In this episode of Scientific Tuesdays: We will take a look at the fun and exciting chemical reaction of Sulfur and Iron. These two materials create an interesting reaction when they have a little heat applied. So put on your goggles and gloves and join us as we take another plunge into chemistry.
Check out netflix yall: http://netflix.com/science !!!
thurmite...
krazor8 8 hours ago
Crap! The outro song nearly blew out my ears! Try to keep an even volume level, please.
jamestbfraser 2 days ago
@MrPersonperson22
TV is l like 30% commercials. Lmao.
Neutuality 6 days ago
@thesickandwounded well tv is about 75 percent comercials
MrPersonperson22 6 days ago
if i wanted 60% commertials and 40% what i actually wanna watch.. i'd watch TV.

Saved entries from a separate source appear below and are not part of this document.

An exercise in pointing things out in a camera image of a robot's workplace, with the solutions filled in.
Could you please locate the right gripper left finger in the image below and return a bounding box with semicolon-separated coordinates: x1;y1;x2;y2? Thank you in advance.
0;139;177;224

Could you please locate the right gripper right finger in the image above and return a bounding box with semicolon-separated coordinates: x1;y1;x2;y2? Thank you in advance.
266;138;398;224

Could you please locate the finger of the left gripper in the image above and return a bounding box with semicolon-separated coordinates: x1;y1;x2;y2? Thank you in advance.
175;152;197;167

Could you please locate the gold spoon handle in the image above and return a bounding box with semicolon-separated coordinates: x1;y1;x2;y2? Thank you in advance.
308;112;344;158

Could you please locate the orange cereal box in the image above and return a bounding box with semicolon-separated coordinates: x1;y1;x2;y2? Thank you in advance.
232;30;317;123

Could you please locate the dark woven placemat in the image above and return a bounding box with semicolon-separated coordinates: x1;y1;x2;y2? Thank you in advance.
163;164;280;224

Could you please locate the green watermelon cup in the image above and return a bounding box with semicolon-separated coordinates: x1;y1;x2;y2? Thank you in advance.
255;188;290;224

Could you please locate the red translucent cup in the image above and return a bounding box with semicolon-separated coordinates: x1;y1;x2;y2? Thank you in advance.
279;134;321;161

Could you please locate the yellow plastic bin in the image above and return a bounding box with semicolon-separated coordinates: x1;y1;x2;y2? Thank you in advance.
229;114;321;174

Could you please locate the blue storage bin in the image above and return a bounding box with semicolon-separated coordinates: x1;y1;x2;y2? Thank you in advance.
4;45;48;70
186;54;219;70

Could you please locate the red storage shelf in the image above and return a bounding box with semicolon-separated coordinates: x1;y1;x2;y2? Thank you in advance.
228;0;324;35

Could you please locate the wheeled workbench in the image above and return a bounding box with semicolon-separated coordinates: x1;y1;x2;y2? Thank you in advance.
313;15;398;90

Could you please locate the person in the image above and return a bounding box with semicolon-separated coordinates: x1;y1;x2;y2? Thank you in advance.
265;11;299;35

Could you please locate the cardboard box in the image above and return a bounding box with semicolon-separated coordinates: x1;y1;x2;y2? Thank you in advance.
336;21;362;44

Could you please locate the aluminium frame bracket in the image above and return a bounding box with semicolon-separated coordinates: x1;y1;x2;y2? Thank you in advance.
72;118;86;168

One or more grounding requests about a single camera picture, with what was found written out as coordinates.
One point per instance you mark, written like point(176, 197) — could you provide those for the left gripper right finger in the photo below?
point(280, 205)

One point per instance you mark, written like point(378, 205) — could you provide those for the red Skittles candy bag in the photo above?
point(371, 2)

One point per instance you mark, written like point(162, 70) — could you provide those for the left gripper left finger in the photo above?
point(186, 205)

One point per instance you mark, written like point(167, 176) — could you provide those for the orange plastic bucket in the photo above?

thesickandwounded 1 week ago
I don't see why you say we don't need a computer to watch Netflix, seeing as how most people watching this are on a computer....
supershadow64ds 1 week ago
@Maker0fRobots Go back and build your little robots, bro. If you need to announce that you've unsubscribed, you obviously are still subscribed.
supershadow64ds 1 week ago
THE URL DOESN'T WORK!
ricoxkiller 1 week ago
5:03-5:21 is a mini nuke
therandomguyoverther 1 week ago
This reaction will not create FeS, a relatively unstable iron-sulfur compound. Burning in air will most likely create iron sulfate. Heating FeS or FeS2 in air would.
Weighing the product would have been more scientific than just looking at it. Due to the excess iron, your result may have been difficult to analyze, especially as you can see some of the S burning off with a blue flame.
Sulfur burns to form sulfur oxides that have a choking "odor." H2S is the nasty "rotten egg" smell.